Moving around the city
The city is divided into 21 zones, and it has so many monuments that it is rightfully known as an open air museum. Meanwhile, here is a little guide to allow you to choose
the most significant places of interest and tourist attractions, should you find yourself in this glorious city, but with time as your enemy.

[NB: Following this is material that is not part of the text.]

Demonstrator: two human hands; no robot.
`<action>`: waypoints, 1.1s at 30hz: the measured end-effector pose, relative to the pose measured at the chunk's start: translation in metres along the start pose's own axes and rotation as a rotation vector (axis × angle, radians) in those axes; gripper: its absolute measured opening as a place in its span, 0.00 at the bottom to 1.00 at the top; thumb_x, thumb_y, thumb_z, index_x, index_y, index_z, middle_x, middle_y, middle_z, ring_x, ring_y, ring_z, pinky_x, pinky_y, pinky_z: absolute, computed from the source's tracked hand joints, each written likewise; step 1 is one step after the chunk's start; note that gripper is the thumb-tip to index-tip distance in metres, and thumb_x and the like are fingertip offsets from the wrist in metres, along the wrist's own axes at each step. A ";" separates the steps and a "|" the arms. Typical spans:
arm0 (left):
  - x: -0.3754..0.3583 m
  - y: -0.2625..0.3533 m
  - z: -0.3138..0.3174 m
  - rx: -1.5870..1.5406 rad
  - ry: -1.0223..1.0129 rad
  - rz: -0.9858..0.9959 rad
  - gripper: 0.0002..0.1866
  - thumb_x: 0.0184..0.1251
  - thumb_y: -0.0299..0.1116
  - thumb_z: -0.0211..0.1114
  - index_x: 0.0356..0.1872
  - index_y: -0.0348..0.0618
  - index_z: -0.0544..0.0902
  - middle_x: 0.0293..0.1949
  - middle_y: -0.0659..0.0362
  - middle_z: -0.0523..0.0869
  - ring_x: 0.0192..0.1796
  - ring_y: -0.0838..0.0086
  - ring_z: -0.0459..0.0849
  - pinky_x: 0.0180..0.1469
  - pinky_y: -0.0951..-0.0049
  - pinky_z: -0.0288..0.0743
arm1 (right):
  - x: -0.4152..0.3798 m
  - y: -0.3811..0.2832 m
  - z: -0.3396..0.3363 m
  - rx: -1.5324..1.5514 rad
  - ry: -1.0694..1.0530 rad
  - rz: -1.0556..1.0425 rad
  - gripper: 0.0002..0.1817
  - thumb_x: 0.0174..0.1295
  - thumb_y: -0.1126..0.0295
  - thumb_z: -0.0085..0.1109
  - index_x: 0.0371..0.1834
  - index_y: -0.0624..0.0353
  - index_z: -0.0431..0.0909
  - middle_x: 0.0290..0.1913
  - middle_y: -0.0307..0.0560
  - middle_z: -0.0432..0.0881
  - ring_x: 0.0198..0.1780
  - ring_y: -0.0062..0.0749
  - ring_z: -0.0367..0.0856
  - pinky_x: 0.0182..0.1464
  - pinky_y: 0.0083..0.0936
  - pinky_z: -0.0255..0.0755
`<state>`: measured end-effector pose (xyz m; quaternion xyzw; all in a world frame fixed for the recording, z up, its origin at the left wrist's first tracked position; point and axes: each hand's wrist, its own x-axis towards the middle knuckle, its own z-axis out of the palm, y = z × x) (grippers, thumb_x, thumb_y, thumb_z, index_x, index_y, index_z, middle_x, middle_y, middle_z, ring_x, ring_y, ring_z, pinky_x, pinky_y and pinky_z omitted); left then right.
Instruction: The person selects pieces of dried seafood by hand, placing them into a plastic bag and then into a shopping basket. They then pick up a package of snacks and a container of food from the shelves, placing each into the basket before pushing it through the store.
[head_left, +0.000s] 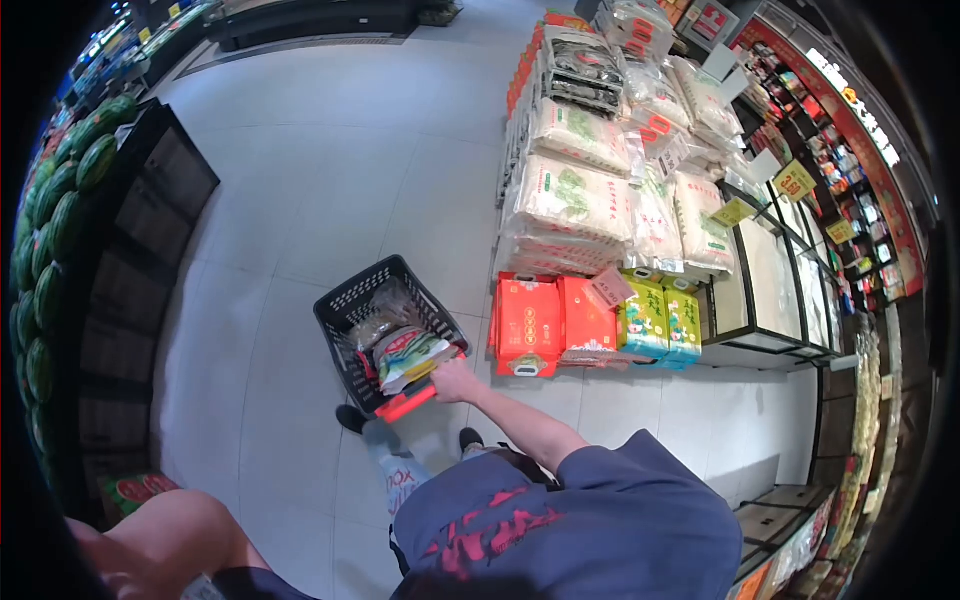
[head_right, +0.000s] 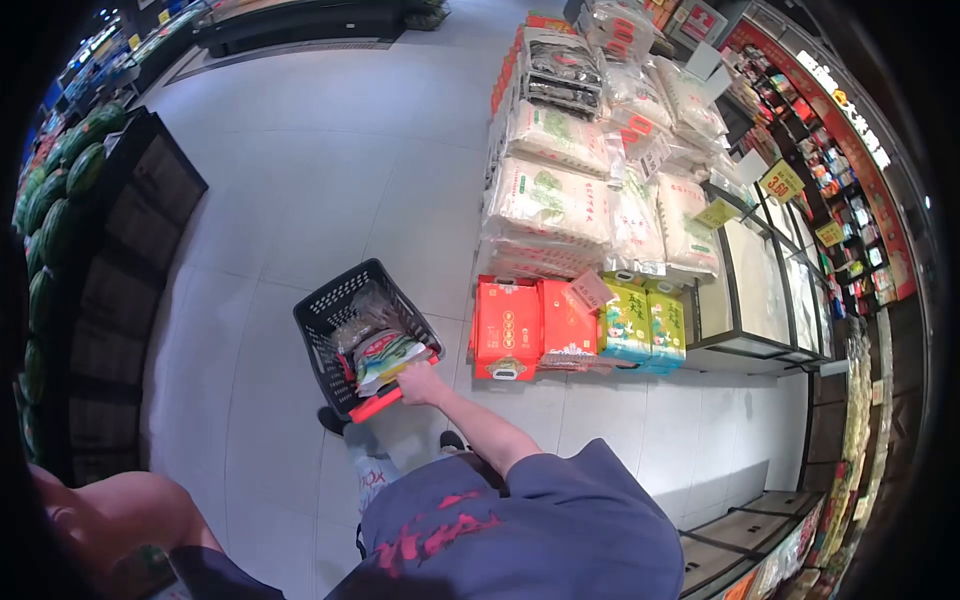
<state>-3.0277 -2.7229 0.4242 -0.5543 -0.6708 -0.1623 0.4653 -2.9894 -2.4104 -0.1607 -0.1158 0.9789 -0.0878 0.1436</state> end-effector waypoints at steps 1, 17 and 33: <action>-0.008 -0.023 0.009 -0.020 0.023 0.023 0.47 0.63 0.54 0.72 0.69 0.28 0.58 0.41 0.54 0.79 0.31 0.74 0.73 0.27 0.78 0.68 | 0.019 -0.002 -0.006 0.001 0.007 0.031 0.13 0.42 0.58 0.65 0.22 0.57 0.86 0.25 0.54 0.85 0.31 0.48 0.87 0.34 0.43 0.79; -0.113 -0.449 0.121 -0.292 0.184 0.027 0.32 0.68 0.47 0.68 0.57 0.26 0.69 0.36 0.51 0.80 0.29 0.70 0.76 0.27 0.75 0.71 | 0.274 -0.022 -0.083 -0.015 0.122 0.321 0.11 0.42 0.56 0.69 0.19 0.50 0.83 0.25 0.42 0.86 0.30 0.37 0.87 0.37 0.38 0.81; -0.039 -0.605 0.259 -0.405 0.110 0.027 0.21 0.72 0.41 0.65 0.45 0.25 0.79 0.31 0.48 0.82 0.27 0.66 0.79 0.27 0.72 0.73 | 0.461 0.068 -0.136 0.009 0.389 0.394 0.10 0.42 0.59 0.67 0.20 0.53 0.83 0.24 0.48 0.84 0.28 0.42 0.86 0.31 0.39 0.79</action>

San Ferdinando – Chiaia – Posillipo – The places, monuments and landscapes in this triangle are probably the ones which have made Naples famous, and they also offer one of the best itineraries for tourists whowould like to visit these areas. The tourist who lands in Naples finds themselves immediately immersed in the scenery of the Piazza Municipio which is itself dominated by the impressive mole of the Maschio Angioino or Castel Nuovo; the Teatro San Carlo, the splendid Galleria Umberto I and the spectacular Piazza del Plebiscito behind the façade of the majestic Palazzo Reale, the semicircular colonnade and the domes of the splendid Basilica di San Francesco di Paola are all close to one another and just waiting to be seen. Heading down towards the sea, you’ll come upon Santa Lucia and then Borgo Marinaro where the Castel dell’Ovo stands in all its glory.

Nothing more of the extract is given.